- TASK DETAILS: All of the data below should be printed again word for word, pictures excluded.
________
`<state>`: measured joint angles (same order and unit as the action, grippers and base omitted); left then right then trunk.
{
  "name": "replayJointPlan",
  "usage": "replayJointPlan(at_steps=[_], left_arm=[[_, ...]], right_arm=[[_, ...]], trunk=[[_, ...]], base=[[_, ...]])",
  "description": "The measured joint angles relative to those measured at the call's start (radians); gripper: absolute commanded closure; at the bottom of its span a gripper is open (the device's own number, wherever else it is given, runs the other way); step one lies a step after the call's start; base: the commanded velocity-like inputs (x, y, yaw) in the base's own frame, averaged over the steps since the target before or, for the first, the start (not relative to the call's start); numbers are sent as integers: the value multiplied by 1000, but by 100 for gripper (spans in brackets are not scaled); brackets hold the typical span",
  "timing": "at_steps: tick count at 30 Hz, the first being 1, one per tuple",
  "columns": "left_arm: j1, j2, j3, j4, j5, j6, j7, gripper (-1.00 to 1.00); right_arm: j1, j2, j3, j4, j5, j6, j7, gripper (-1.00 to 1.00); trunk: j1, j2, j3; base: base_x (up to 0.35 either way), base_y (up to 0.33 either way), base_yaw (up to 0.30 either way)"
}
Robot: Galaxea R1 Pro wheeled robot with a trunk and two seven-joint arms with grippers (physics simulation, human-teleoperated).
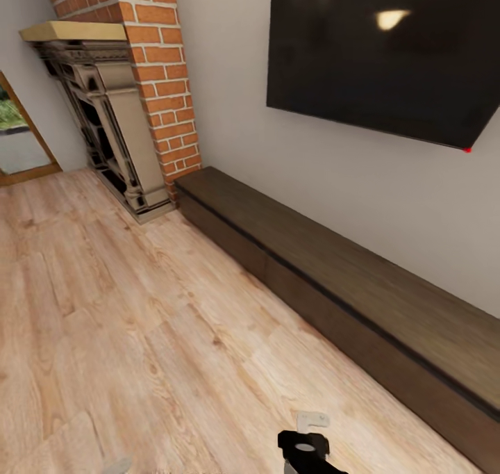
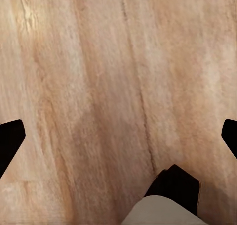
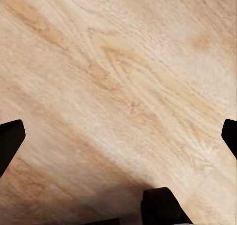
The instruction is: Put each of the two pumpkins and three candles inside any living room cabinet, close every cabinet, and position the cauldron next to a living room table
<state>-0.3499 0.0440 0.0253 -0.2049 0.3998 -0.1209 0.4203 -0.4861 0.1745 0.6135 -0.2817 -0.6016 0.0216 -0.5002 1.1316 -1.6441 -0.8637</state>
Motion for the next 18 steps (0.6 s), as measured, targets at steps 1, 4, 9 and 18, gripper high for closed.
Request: replayJointPlan(at_steps=[1, 4, 9, 18], left_arm=[[0, -3, 0, 2, 0, -9, 0, -100], [0, -8, -1, 9, 0, -23, 0, -100], [0, -11, -1, 15, 0, -30, 0, -100], [0, -11, -1, 16, 0, -36, 0, -100]], right_arm=[[0, 0, 16, 5, 1, -12, 0, -100], [1, 0, 61, 13, 3, -46, -2, -100], [1, 0, 83, 32, 4, -94, -2, -100], [0, 0, 87, 39, 4, -100, 1, -100]], trunk=[[0, 0, 0], [0, 0, 0], [0, 0, 0], [0, 0, 0]], base=[[0, 0, 283], [0, 0, 283], [0, 0, 283], [0, 0, 283]])
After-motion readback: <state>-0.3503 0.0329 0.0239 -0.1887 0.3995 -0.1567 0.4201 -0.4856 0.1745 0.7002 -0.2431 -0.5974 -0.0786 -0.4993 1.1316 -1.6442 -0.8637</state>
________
- ANSWER TO THIS EXERCISE:
`<state>`: measured joint angles (same order and unit as the action, grippers and base omitted); left then right then trunk.
{
  "name": "replayJointPlan",
  "usage": "replayJointPlan(at_steps=[_], left_arm=[[_, ...]], right_arm=[[_, ...]], trunk=[[_, ...]], base=[[_, ...]])",
  "description": "The measured joint angles relative to those measured at the call's start (radians); gripper: absolute commanded closure; at the bottom of its span a gripper is open (the device's own number, wherever else it is given, runs the other way); step one lies a step after the call's start; base: the commanded velocity-like inputs (x, y, yaw) in the base's own frame, averaged over the steps since the target before or, for the first, the start (not relative to the call's start); numbers are sent as integers: the value multiplied by 1000, but by 100 for gripper (spans in brackets are not scaled); brackets hold the typical span",
  "timing": "at_steps: tick count at 30 Hz, the first being 1, one per tuple",
  "columns": "left_arm: j1, j2, j3, j4, j5, j6, j7, gripper (-1.00 to 1.00); right_arm: j1, j2, j3, j4, j5, j6, j7, gripper (-1.00 to 1.00); trunk: j1, j2, j3; base: base_x (up to 0.35 either way), base_y (up to 0.33 either way), base_yaw (up to 0.30 either way)"
}
Robot: Galaxea R1 Pro wheeled robot with a trunk and two seven-joint arms with grippers (physics simulation, human-teleoperated).
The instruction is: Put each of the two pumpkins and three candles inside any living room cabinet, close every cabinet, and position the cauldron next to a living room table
<state>-0.3499 0.0440 0.0253 -0.2049 0.3998 -0.1209 0.4203 -0.4861 0.1745 0.6135 -0.2817 -0.6016 0.0216 -0.5002 1.1316 -1.6441 -0.8637</state>
Motion for the next 18 steps (0.6 s), as measured, targets at steps 1, 4, 9 and 18, gripper high for closed.
Request: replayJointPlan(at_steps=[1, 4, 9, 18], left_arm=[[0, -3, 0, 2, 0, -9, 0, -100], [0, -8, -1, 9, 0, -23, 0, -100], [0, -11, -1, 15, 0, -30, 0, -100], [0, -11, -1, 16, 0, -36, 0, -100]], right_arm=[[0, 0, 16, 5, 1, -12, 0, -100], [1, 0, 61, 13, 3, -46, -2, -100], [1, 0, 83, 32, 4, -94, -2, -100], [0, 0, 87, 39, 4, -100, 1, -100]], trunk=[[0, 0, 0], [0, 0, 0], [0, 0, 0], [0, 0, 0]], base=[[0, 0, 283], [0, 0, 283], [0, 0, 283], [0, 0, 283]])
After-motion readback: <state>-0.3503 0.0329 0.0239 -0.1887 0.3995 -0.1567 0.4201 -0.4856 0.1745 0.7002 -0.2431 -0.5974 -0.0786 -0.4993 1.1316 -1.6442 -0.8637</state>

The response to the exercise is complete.